ABOUT THIS EXERCISE:
What the task needs is the data below, written out verbatim.

== Segment start ==

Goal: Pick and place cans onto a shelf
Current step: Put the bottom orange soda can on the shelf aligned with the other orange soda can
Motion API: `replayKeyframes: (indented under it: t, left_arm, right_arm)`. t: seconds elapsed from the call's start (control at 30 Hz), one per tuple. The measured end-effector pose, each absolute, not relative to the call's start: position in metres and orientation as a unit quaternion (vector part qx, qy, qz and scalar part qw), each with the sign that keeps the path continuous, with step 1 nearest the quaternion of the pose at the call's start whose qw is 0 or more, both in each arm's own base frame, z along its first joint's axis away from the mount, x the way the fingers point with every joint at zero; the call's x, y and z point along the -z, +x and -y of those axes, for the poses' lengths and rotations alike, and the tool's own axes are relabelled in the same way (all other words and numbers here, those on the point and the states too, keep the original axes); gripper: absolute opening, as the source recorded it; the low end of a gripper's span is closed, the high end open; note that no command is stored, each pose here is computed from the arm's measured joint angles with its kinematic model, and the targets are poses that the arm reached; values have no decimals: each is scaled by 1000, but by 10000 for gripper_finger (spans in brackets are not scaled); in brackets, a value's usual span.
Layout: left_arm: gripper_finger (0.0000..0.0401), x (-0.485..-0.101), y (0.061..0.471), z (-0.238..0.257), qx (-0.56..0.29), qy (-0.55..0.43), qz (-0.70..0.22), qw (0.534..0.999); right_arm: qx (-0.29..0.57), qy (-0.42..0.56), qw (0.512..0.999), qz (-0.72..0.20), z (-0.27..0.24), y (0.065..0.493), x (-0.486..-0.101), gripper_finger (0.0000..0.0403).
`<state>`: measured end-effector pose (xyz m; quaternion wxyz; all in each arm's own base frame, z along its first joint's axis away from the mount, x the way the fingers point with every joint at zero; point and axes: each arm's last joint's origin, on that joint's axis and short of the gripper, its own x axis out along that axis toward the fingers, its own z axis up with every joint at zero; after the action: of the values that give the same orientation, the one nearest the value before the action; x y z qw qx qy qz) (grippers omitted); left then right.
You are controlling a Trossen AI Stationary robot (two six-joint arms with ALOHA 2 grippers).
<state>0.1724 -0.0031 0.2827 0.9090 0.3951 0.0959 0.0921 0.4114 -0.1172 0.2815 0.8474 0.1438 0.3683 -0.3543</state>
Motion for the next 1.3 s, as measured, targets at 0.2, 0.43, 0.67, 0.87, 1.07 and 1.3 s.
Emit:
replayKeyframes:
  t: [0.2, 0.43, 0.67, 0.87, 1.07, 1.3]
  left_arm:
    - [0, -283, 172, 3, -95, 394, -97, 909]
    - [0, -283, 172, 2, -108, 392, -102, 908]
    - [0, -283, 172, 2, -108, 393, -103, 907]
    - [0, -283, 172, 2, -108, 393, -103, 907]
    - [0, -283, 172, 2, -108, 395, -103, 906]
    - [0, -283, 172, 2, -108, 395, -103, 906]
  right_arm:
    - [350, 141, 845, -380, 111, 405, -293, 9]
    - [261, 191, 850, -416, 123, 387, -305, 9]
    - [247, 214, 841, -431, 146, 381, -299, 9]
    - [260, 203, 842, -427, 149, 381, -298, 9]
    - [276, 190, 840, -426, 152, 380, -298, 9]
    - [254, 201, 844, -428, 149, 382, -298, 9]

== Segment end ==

EXERCISE OUTPUT:
Goal: Pick and place cans onto a shelf
Current step: Put the bottom orange soda can on the shelf aligned with the other orange soda can
Motion API: `replayKeyframes: (indented under it: t, left_arm, right_arm)`. t: seconds elapsed from the call's start (control at 30 Hz), one per tuple. The measured end-effector pose, each absolute, not relative to the call's start: position in metres and orientation as a unit quaternion (vector part qx, qy, qz and scalar part qw), each with the sign that keeps the path continuous, with step 1 nearest the quaternion of the pose at the call's start whose qw is 0 or more, both in each arm's own base frame, z along its first joint's axis away from the mount, x the way the fingers point with every joint at zero; the call's x, y and z point along the -z, +x and -y of those axes, for the poses' lengths and rotations alike, and the tool's own axes are relabelled in the same way (all other words and numbers here, those on the point and the states too, keep the original axes); gripper: absolute opening, as the source recorded it; the low end of a gripper's span is closed, the high end open; note that no command is stored, each pose here is computed from the arm's measured joint angles with its kinematic model, and the targets are poses that the arm reached; values have no decimals: each is scaled by 1000, but by 10000 for gripper_finger (spans in brackets are not scaled); in brackets, a value's usual span.
Layout: left_arm: gripper_finger (0.0000..0.0401), x (-0.485..-0.101), y (0.061..0.471), z (-0.238..0.257), qx (-0.56..0.29), qy (-0.55..0.43), qz (-0.70..0.22), qw (0.534..0.999); right_arm: qx (-0.29..0.57), qy (-0.42..0.56), qw (0.512..0.999), qz (-0.72..0.20), z (-0.27..0.24), y (0.065..0.493), x (-0.486..-0.101), gripper_finger (0.0000..0.0403).
`<state>`: measured end-effector pose (xyz m; quaternion wxyz; all in each arm's own base frame, z along its first joint's axis away from the mount, x the way the fingers point with every joint at zero; point and axes: each arm's last joint's origin, on that joint's axis and short of the gripper, its own x axis out along that axis toward the fingers, its own z axis up with every joint at zero; after the action: of the values that give the same orientation, the one nearest the value before the action; x y z qw qx qy qz) (grippers omitted); left then right.
You are controlling a Trossen AI Stationary robot (two six-joint arms with ALOHA 2 grippers).
<state>0.1724 -0.0031 0.2827 0.9090 0.3951 0.0959 0.0921 0.4114 -0.1172 0.2815 0.8474 0.1438 0.3683 -0.3543</state>
Motion for the next 1.3 s, as measured, targets at 0.2, 0.43, 0.67, 0.87, 1.07 and 1.3 s.
Emit:
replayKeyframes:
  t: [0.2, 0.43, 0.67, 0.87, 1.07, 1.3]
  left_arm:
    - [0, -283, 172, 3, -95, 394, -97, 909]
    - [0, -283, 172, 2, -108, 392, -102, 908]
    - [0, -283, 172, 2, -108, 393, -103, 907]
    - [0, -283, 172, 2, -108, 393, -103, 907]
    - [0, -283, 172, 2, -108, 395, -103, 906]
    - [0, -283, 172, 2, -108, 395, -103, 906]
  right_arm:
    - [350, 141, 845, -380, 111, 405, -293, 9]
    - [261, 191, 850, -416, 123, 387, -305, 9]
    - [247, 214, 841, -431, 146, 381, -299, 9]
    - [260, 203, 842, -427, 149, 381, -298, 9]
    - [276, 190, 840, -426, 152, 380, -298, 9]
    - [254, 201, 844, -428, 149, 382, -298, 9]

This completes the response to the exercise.